For each line in the records that contains "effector", make a copy.

- Raw data:
----
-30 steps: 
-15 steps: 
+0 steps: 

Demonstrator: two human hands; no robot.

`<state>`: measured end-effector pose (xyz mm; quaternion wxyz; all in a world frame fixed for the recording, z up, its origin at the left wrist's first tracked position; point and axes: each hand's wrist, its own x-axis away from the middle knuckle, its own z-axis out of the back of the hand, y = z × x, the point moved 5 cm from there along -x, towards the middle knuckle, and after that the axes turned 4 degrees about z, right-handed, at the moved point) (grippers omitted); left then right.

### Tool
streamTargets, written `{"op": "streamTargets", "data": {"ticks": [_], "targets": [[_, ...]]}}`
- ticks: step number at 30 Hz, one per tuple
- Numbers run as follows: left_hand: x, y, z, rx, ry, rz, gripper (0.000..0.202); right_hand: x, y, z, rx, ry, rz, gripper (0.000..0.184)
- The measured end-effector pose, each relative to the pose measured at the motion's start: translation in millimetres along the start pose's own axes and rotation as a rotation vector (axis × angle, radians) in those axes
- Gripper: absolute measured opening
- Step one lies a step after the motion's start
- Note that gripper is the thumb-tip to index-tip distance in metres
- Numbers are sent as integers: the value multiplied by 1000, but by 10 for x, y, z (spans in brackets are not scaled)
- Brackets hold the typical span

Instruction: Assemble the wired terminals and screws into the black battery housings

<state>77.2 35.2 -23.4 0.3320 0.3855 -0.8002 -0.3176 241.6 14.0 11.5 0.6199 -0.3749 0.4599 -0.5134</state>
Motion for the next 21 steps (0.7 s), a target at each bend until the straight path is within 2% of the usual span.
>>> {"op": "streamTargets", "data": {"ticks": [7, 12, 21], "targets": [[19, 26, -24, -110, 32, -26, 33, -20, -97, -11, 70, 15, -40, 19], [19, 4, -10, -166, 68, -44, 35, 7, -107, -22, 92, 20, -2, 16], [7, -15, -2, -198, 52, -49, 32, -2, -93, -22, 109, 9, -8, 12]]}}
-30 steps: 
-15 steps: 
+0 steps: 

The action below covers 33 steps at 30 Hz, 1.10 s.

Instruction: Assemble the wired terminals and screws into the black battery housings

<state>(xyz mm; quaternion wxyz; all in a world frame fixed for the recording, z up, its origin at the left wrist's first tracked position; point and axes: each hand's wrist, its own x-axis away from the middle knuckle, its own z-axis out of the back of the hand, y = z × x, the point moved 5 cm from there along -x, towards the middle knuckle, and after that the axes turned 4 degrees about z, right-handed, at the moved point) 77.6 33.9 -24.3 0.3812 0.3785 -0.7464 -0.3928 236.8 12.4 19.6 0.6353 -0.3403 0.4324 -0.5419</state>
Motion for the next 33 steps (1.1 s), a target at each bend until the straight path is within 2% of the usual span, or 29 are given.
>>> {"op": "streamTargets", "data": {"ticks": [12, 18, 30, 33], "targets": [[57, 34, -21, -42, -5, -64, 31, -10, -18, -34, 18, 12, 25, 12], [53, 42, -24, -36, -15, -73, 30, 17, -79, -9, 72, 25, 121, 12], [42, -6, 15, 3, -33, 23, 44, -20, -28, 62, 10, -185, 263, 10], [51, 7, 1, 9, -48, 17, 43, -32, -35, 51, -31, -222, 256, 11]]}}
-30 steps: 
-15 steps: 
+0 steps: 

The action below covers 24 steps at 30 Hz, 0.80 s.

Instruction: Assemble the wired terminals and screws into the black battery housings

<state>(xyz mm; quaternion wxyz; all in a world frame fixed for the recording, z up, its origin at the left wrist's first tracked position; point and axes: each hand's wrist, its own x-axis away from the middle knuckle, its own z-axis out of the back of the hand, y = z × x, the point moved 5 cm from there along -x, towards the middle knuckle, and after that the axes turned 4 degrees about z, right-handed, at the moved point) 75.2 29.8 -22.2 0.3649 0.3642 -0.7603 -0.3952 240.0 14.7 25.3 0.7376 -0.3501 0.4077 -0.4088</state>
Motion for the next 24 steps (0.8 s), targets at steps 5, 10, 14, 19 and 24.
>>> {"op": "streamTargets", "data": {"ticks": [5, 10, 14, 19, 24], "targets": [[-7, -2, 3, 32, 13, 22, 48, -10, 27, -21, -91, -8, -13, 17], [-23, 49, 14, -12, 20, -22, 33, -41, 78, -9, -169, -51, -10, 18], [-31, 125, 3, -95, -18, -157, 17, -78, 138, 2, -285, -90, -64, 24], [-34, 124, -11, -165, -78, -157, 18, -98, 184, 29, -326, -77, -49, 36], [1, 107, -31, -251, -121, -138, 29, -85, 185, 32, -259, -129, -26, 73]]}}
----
- Your response:
`<state>`: measured end-effector pose (xyz mm; quaternion wxyz; all in a world frame fixed for the recording, z up, its origin at the left wrist's first tracked position; point and axes: each hand's wrist, its own x-axis away from the middle knuckle, its own z-axis out of the back of the hand, y = z × x, the point moved 5 cm from there along -x, towards the middle knuckle, and after that the axes turned 4 degrees about z, right-handed, at the moved point) (grippers omitted); left then right.
- The measured end-effector pose, each relative to the pose measured at the motion's start: translation in millimetres along the start pose's own axes and rotation as a rotation vector (axis × angle, radians) in those axes

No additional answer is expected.